Please give back only the lines below from the one containing "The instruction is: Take" to the one containing "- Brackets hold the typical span", each repeated word for word, both ends included.

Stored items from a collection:
***
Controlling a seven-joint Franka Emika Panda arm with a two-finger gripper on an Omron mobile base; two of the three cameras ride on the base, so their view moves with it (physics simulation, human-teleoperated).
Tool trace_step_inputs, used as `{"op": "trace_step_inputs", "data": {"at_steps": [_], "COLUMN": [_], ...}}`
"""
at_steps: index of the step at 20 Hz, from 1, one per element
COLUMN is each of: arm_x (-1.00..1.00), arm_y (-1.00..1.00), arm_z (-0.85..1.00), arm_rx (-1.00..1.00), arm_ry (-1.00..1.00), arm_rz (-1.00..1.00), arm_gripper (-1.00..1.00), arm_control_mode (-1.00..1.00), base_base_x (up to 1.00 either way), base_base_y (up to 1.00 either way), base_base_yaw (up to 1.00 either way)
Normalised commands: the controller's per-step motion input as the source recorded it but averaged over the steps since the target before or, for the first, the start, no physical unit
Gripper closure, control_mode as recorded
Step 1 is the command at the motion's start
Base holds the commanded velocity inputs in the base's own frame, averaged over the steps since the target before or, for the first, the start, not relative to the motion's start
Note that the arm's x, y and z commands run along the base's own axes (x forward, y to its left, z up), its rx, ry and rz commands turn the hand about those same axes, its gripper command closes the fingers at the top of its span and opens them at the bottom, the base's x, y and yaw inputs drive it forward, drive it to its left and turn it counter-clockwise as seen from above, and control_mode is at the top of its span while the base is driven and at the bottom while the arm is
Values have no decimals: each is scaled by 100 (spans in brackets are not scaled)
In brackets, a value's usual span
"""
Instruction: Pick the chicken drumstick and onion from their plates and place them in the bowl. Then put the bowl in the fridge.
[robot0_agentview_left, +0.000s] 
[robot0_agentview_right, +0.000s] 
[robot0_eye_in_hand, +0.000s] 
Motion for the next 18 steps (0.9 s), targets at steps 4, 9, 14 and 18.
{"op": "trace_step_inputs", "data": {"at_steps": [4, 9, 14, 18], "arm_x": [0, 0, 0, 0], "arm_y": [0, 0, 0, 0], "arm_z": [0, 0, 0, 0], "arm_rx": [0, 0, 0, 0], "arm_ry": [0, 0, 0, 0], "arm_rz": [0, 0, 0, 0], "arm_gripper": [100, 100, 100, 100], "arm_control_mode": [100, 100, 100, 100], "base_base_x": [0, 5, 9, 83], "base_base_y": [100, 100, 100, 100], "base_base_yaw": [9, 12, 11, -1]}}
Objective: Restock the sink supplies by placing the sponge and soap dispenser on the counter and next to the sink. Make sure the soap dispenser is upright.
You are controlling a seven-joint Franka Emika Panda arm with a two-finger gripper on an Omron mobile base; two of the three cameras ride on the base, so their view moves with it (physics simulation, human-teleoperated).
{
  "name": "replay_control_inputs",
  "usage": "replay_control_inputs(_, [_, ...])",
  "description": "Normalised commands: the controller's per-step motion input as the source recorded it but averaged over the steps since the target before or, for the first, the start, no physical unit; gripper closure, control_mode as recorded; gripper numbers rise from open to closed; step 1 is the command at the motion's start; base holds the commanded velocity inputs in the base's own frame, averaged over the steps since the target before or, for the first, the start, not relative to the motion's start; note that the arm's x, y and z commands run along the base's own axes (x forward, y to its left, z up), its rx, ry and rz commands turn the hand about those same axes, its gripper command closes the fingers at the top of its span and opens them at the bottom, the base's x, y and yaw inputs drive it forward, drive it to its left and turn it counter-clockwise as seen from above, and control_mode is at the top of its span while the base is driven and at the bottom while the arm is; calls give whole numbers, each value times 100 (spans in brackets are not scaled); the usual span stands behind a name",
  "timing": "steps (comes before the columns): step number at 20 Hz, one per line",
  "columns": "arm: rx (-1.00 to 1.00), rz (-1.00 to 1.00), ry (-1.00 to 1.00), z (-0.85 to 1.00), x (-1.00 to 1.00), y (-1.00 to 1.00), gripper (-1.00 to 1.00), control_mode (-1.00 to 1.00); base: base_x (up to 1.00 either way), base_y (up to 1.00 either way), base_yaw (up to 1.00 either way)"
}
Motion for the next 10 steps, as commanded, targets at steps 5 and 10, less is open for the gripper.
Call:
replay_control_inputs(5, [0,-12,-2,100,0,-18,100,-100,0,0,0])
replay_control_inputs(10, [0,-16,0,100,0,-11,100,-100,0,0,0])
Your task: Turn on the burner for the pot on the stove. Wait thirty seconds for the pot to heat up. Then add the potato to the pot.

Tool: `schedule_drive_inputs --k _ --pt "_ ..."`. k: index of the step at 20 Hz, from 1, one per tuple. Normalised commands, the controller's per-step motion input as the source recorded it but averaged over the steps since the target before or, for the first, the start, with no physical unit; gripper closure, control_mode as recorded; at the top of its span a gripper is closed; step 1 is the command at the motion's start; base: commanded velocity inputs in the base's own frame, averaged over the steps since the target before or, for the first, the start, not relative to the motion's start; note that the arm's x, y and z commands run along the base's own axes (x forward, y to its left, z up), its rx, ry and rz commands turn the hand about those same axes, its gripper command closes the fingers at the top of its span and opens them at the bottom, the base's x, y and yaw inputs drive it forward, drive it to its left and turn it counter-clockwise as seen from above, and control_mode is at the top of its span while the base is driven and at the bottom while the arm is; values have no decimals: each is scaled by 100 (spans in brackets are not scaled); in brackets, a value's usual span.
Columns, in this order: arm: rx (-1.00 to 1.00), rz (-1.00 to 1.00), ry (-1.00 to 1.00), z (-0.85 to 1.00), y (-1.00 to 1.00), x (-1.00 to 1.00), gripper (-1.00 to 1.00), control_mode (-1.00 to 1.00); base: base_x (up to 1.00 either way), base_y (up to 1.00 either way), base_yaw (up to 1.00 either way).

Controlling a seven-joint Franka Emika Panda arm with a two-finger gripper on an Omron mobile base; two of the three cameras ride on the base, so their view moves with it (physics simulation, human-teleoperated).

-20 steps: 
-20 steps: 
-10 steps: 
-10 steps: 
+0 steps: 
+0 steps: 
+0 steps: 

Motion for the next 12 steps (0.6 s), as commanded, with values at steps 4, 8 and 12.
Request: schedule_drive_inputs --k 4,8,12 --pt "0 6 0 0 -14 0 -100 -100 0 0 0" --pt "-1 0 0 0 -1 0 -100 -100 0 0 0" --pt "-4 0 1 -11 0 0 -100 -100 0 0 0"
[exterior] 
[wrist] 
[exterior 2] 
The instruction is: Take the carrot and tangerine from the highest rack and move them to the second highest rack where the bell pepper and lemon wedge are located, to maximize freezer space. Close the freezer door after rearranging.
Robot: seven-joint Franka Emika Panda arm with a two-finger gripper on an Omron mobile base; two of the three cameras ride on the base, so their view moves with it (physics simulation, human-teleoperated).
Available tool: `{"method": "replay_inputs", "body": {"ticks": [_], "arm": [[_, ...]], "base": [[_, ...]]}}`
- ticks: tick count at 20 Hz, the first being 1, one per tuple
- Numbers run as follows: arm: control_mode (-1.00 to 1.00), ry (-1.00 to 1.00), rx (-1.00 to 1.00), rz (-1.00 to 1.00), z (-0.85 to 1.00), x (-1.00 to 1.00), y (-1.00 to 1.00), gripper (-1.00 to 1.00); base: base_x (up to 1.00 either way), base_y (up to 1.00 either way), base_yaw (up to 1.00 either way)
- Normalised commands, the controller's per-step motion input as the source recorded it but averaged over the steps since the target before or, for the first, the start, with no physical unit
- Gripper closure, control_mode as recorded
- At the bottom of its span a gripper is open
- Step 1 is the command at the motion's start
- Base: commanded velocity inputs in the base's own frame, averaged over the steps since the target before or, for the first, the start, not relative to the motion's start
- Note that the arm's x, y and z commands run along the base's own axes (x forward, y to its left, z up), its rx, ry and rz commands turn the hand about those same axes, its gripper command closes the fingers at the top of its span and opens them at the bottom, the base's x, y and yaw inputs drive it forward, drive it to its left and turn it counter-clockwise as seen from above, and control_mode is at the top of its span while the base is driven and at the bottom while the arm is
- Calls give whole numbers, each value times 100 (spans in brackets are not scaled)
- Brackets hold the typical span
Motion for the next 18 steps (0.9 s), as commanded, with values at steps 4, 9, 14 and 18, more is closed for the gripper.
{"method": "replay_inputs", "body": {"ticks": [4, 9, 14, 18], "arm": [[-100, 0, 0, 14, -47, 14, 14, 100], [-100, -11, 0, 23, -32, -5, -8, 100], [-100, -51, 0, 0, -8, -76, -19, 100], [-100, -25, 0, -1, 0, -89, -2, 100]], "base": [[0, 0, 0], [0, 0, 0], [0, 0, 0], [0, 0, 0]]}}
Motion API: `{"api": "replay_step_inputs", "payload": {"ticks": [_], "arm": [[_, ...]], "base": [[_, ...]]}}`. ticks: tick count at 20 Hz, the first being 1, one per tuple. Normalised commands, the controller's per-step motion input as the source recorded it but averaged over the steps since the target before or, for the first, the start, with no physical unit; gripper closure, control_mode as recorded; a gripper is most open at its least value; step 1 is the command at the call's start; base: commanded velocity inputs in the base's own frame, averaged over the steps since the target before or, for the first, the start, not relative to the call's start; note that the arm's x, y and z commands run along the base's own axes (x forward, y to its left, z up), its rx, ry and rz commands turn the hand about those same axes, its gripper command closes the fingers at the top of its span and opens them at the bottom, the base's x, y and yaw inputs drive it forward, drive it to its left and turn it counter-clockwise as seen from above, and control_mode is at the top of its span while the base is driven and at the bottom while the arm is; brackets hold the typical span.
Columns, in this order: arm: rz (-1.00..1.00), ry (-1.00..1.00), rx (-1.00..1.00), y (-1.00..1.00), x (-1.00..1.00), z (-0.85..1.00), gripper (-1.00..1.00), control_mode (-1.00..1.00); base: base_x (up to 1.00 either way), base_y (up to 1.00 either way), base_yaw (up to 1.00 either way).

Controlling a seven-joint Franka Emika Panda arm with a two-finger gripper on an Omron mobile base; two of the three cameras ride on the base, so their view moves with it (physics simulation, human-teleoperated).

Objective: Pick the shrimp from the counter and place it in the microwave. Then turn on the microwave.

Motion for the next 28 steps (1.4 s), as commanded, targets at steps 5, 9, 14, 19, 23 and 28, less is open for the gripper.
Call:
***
→ Completed task
The instruction is: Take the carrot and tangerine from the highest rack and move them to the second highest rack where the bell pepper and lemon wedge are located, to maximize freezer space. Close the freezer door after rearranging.
Robot: seven-joint Franka Emika Panda arm with a two-finger gripper on an Omron mobile base; two of the three cameras ride on the base, so their view moves with it (physics simulation, human-teleoperated).
Available tool: `{"method": "replay_inputs", "body": {"ticks": [_], "arm": [[_, ...]], "base": [[_, ...]]}}`
- ticks: tick count at 20 Hz, the first being 1, one per tuple
- Numbers run as follows: arm: control_mode (-1.00 to 1.00), ry (-1.00 to 1.00), rx (-1.00 to 1.00), rz (-1.00 to 1.00), z (-0.85 to 1.00), x (-1.00 to 1.00), y (-1.00 to 1.00), gripper (-1.00 to 1.00); base: base_x (up to 1.00 either way), base_y (up to 1.00 either way), base_yaw (up to 1.00 either way)
- Normalised commands, the controller's per-step motion input as the source recorded it but averaged over the steps since the target before or, for the first, the start, with no physical unit
- Gripper closure, control_mode as recorded
- At the bottom of its span a gripper is open
- Step 1 is the command at the motion's start
- Base: commanded velocity inputs in the base's own frame, averaged over the steps since the target before or, for the first, the start, not relative to the motion's start
- Note that the arm's x, y and z commands run along the base's own axes (x forward, y to its left, z up), its rx, ry and rz commands turn the hand about those same axes, its gripper command closes the fingers at the top of its span and opens them at the bottom, the base's x, y and yaw inputs drive it forward, drive it to its left and turn it counter-clockwise as seen from above, and control_mode is at the top of its span while the base is driven and at the bottom while the arm is
- Calls give whole numbers, each value times 100 (spans in brackets are not scaled)
- Brackets hold the typical span

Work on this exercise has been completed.